If this is done carelessly, the agent can lose important state:
| Context problem | Agent failure |
|---|---|
| Old requirements are truncated | The final answer ignores a constraint |
| Tool output is pasted in full | The model spends attention on irrelevant rows |
| Too many RAG chunks are included | The answer cites weak or conflicting evidence |
| Long conversation history is kept raw | Latency and cost rise every turn |
| Important facts appear in the middle of a long prompt | The model may underuse them |
Larger Is Useful, But Not Free
Long context windows are valuable because they let a model inspect longer documents, larger code samples, richer tool traces, and more conversation history. They can reduce the need for aggressive summarization.
The tradeoff is that long context usually increases cost and latency. Attention over long sequences is computationally expensive, and the model may still fail to reliably use every relevant detail. A larger window should be treated as more capacity, not as a replacement for good context design.
Long Context vs RAG vs Memory
These techniques solve different problems:
| Technique | Best for | Risk |
|---|---|---|
| Long context | Reading a known large input in one call | Expensive, slower, may distract the model |
| RAG | Pulling the most relevant external knowledge into the prompt | Retrieval can miss or rank badly |
| Summarized memory | Preserving durable task facts across turns | Summary can omit important nuance |
| Structured state | Tracking exact values, decisions, and progress | Requires explicit design and updates |
For agents, combine them.
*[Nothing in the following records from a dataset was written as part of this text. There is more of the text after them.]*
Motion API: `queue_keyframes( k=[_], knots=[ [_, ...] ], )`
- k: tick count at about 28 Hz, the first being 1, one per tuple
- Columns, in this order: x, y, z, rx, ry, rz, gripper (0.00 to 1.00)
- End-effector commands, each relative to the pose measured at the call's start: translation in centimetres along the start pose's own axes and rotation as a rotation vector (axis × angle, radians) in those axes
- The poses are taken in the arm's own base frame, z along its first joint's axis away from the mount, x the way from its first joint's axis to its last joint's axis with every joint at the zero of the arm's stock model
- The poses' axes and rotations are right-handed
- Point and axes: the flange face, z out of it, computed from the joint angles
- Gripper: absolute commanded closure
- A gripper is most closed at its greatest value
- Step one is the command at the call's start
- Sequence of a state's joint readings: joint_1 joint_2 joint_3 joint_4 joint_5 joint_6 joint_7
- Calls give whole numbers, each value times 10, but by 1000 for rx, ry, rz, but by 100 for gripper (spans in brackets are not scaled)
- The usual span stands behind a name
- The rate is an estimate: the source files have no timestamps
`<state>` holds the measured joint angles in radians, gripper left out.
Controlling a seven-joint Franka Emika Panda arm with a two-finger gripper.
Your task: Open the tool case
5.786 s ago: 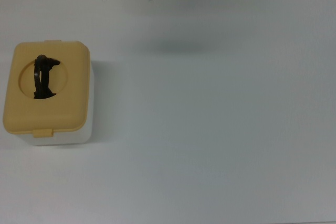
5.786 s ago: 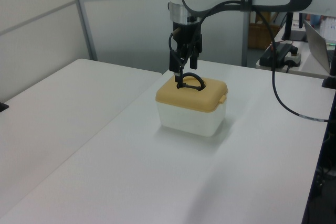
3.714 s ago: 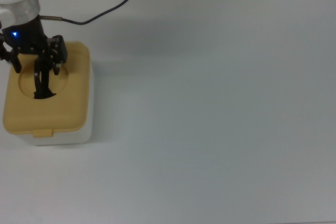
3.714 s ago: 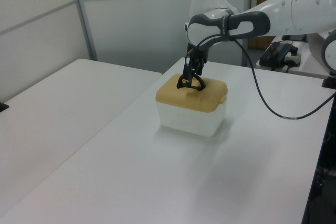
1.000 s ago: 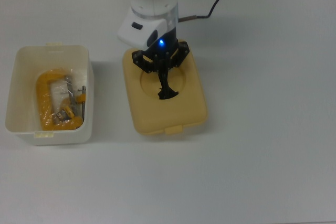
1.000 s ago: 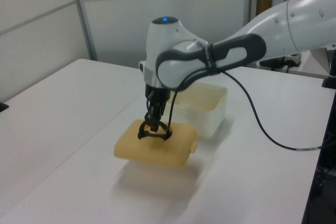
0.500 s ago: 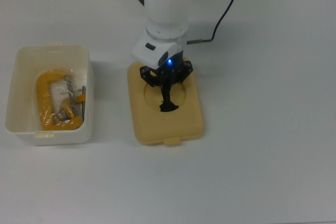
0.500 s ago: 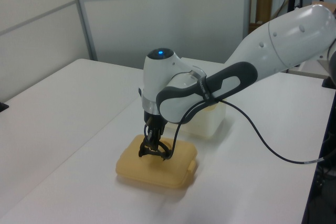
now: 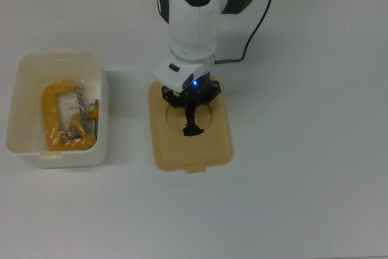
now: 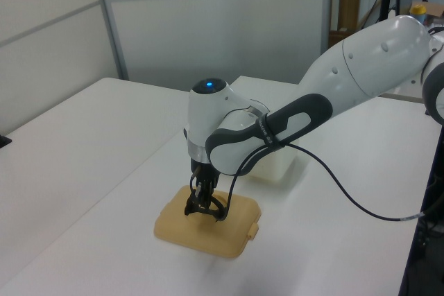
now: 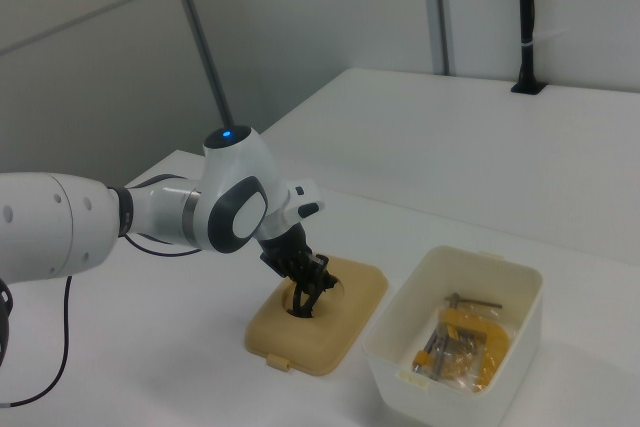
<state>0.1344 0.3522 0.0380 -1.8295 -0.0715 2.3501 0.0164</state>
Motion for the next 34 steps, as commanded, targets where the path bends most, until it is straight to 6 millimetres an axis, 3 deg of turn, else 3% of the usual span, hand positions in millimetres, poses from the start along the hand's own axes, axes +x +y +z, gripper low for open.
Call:
queue_keyframes(
  k=[1, 2, 3, 4, 8, 16, 17, 23, 34],
  knots=[
    [1, -2, 4, -16, 13, 8, 65],
    [3, 1, 2, -18, 19, 9, 25],
    [6, 2, -2, -18, 27, 17, 2],
    [8, 4, -6, -19, 30, 18, 0],
    [12, 12, -27, -26, 47, 29, 0],
    [9, 36, -116, -41, 17, 74, 0],
    [6, 40, -133, -44, -10, 82, 0],
    [-12, 47, -190, -48, -54, 103, 0],
    [-45, 56, -264, -50, -82, 125, 0]
  ],
)
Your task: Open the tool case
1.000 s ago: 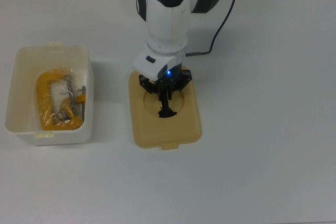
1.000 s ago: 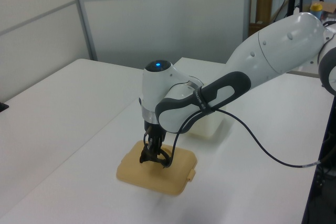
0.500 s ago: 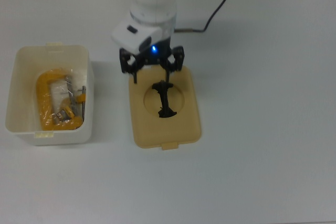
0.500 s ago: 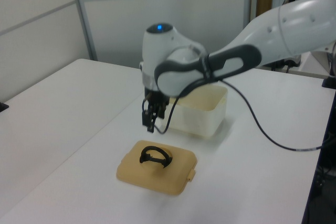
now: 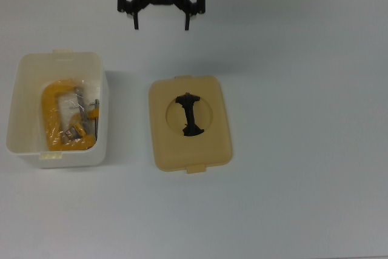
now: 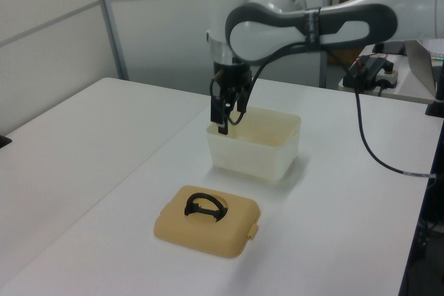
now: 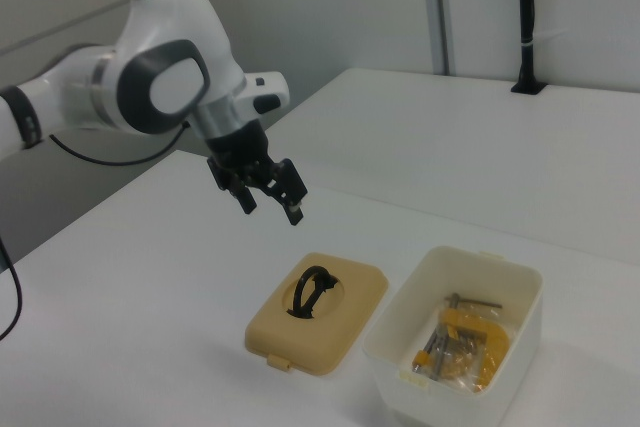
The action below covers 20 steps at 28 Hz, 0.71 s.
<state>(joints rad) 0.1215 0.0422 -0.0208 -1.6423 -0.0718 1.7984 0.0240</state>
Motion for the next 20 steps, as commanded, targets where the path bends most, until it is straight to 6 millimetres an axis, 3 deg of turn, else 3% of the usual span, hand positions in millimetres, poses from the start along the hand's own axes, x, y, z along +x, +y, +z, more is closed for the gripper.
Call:
queue_keyframes(
  k=[1, 6, 13, 20],
  knots=[
    [-17, 6, -30, -9, -30, 21, 0],
    [-25, 10, -49, -12, -65, 24, 0],
    [-28, 9, -46, -10, -90, -35, 0],
    [-28, 28, -45, -5, -90, -56, 0]
  ],
)
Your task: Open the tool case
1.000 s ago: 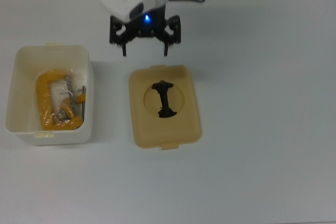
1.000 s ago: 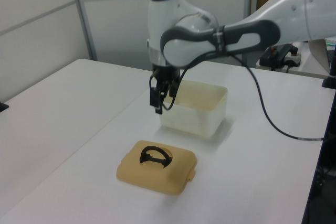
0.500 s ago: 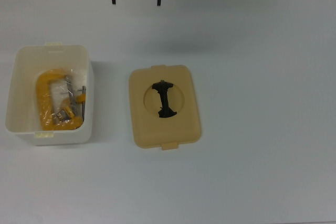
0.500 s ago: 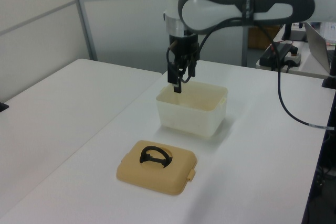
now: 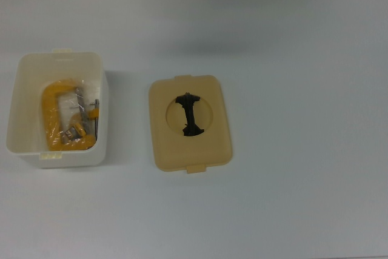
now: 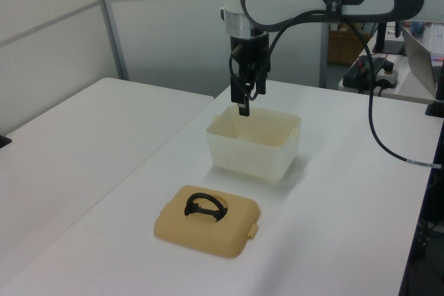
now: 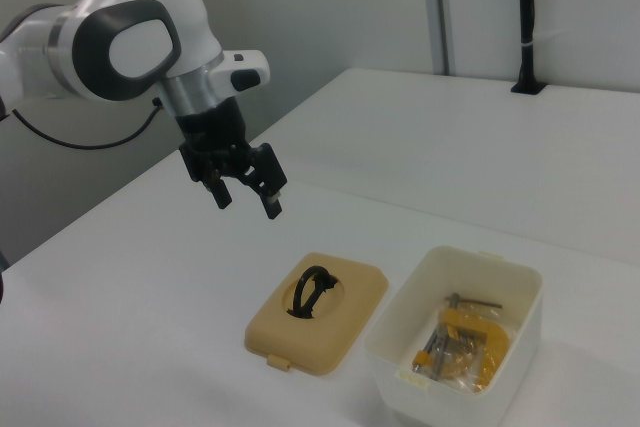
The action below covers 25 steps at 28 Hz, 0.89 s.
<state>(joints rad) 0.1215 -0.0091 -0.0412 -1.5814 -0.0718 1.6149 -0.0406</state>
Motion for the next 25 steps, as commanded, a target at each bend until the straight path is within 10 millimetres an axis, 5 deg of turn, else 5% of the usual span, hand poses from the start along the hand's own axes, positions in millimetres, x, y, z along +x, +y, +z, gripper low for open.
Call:
queue_keyframes(
  k=[1, 15, 25],
  knots=[
    [-3, 11, -1, -4, -18, -18, 0],
    [-2, 16, 1, -5, -21, -9, 0],
    [0, -5, 0, 6, -10, 28, 0]
  ],
)
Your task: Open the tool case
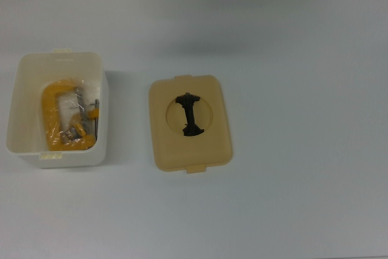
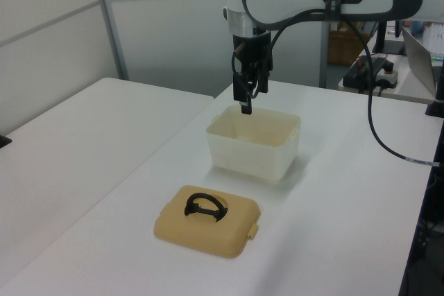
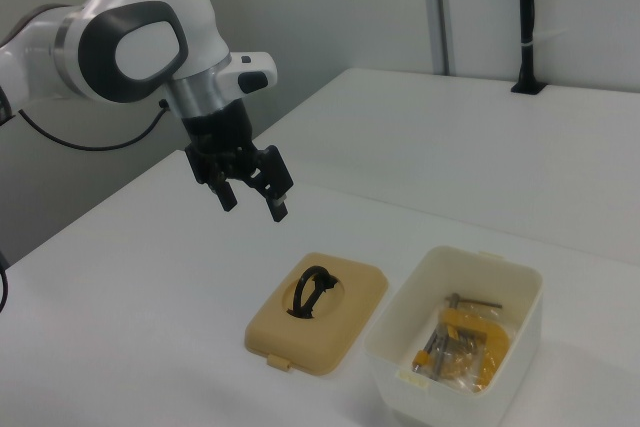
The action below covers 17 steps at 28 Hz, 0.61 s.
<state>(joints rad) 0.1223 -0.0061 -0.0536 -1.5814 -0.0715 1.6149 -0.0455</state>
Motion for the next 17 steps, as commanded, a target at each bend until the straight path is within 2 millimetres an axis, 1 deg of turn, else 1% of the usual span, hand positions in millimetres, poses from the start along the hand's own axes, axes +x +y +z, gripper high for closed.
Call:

Keep exact task state in structured data, retrieve external knowledge when needed, summarize old conversation only when it is not critical verbatim, and reserve long context for cases where the model truly must compare or reason over a large input.
Context Design Checklist
Before sending an agent prompt, ask:
- What information is required to make the next decision?
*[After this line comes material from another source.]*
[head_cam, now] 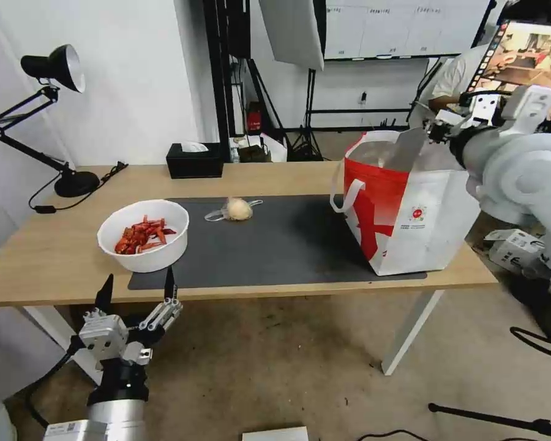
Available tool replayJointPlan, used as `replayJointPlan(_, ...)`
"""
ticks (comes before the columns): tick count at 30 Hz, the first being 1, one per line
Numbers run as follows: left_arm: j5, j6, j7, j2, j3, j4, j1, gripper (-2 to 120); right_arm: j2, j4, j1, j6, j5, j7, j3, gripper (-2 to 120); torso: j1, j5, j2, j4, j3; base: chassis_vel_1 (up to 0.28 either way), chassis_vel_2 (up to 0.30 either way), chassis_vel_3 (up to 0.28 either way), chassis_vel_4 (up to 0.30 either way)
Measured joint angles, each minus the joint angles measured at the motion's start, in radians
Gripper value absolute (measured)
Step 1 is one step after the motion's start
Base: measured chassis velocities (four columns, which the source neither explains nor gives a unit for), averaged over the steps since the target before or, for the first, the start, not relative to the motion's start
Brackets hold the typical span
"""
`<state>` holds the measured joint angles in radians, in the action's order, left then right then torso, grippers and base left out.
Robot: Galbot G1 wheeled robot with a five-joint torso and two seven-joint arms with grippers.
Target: Pick up the trash from the table and place it into the takeout bag.
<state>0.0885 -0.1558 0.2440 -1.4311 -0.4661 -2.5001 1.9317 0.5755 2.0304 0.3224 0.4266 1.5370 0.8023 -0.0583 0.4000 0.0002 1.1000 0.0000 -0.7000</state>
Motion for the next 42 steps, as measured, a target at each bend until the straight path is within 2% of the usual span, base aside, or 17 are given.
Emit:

- Which old messages can be summarized or removed?
- Which tool outputs should be compressed into tables, IDs, or key facts?
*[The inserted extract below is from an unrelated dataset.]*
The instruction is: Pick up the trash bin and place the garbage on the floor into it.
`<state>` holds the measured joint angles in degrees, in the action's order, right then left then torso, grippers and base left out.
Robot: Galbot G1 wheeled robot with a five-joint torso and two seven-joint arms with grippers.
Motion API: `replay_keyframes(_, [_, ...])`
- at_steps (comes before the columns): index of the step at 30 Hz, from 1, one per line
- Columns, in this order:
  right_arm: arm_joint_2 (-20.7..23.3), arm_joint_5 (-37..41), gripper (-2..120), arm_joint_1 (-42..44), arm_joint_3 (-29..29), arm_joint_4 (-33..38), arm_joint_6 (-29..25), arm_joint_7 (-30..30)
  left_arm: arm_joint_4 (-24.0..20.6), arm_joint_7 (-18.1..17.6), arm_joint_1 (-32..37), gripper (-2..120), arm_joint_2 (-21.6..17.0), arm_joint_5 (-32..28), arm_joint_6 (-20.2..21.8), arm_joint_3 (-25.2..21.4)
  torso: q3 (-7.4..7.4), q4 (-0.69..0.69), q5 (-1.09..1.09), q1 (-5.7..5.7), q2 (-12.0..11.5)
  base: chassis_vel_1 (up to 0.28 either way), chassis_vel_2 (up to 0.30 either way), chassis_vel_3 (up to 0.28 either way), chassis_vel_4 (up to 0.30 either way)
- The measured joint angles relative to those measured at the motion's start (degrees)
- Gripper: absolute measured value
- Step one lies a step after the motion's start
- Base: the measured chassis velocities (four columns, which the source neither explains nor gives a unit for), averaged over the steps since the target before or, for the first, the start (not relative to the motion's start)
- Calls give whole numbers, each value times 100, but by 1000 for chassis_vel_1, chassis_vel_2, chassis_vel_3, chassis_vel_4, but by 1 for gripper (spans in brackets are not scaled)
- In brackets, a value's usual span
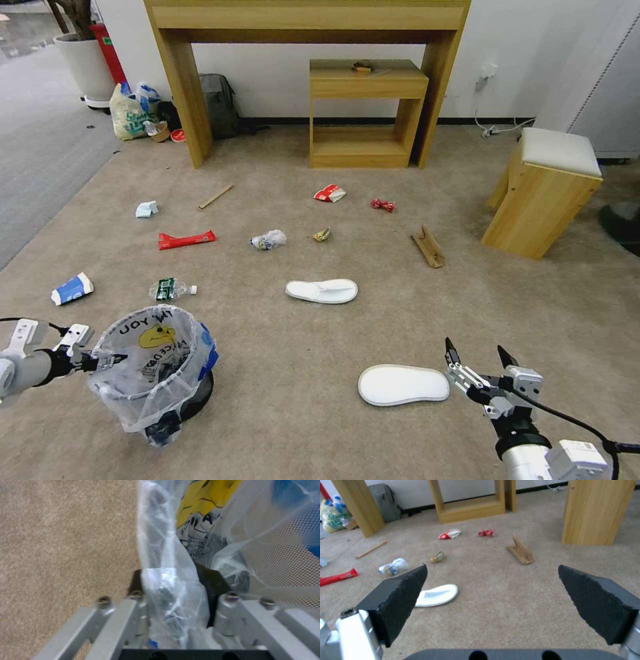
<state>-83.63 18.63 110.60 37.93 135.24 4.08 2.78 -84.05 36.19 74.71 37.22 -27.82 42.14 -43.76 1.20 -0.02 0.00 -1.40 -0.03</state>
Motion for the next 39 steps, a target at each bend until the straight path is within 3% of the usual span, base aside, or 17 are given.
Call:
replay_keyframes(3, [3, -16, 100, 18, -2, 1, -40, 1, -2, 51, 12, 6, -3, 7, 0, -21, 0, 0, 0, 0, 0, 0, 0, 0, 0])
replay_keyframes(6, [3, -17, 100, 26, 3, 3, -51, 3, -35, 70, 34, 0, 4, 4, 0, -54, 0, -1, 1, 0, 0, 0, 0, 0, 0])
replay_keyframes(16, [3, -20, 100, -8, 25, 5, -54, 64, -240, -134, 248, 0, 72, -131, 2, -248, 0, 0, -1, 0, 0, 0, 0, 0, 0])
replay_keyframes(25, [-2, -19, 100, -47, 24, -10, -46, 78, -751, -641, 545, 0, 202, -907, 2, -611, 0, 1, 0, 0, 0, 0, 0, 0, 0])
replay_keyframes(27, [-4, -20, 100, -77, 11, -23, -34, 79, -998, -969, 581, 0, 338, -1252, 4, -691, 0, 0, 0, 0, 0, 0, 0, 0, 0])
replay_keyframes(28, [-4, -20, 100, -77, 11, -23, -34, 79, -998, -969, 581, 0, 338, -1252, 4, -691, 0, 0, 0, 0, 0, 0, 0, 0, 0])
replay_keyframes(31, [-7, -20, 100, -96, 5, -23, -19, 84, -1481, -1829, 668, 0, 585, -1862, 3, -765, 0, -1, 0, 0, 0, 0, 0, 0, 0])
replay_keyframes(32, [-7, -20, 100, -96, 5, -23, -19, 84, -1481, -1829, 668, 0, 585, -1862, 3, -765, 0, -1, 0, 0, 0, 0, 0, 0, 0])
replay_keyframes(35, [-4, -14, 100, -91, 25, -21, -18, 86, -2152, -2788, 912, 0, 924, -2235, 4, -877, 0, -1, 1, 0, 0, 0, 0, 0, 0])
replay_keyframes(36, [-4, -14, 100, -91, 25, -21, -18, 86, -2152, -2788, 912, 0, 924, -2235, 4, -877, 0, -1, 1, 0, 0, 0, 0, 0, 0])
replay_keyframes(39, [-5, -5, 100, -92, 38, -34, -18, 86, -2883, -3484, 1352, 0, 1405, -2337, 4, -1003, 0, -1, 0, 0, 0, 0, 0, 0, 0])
- Which retrieved chunks are directly relevant to the current step?
- How many output tokens must be reserved for the answer?
- What should happen if the request does not fit?
Good agent systems treat context as a budget. They decide what earns a place in the prompt instead of appending everything.
Practice
Build a small script or notebook that compares three prompt strategies for the same task:
- Send a full long document or conversation history.
- Send a short summary plus the current user question.
- Send only the most relevant retrieved sections plus structured task state.
Record:
- input token count
- output token count
- latency
- estimated cost
- answer quality
- missing or ignored facts
Then write a short note explaining which strategy you would use for an agent and why.
Mini Project
Create a simple context manager for an agent loop.
It should keep:
goal: the user's taskconstraints: requirements that must not be forgottenfacts: confirmed information from tool callsrecent_messages: the latest conversation turnsretrieved_context: only the top relevant chunks for the current steptoken_budget: the maximum input tokens allowed
The manager should produce a prompt that fits the budget by prioritizing:
- system instructions
- goal and constraints
- confirmed facts
- current user message
- relevant retrieved context
- recent conversation history
Conversation history should be the first thing shortened unless the task requires exact wording.
Exit Criteria
- You can explain a context window in plain language.
- You know that context is measured in tokens, not words.
- You can list what consumes context in an agent call.
- You can explain why bigger context can increase cost and latency.
- You can choose when to use long context, RAG, summarized memory, or structured state.
- You can design a fallback when the prompt does not fit.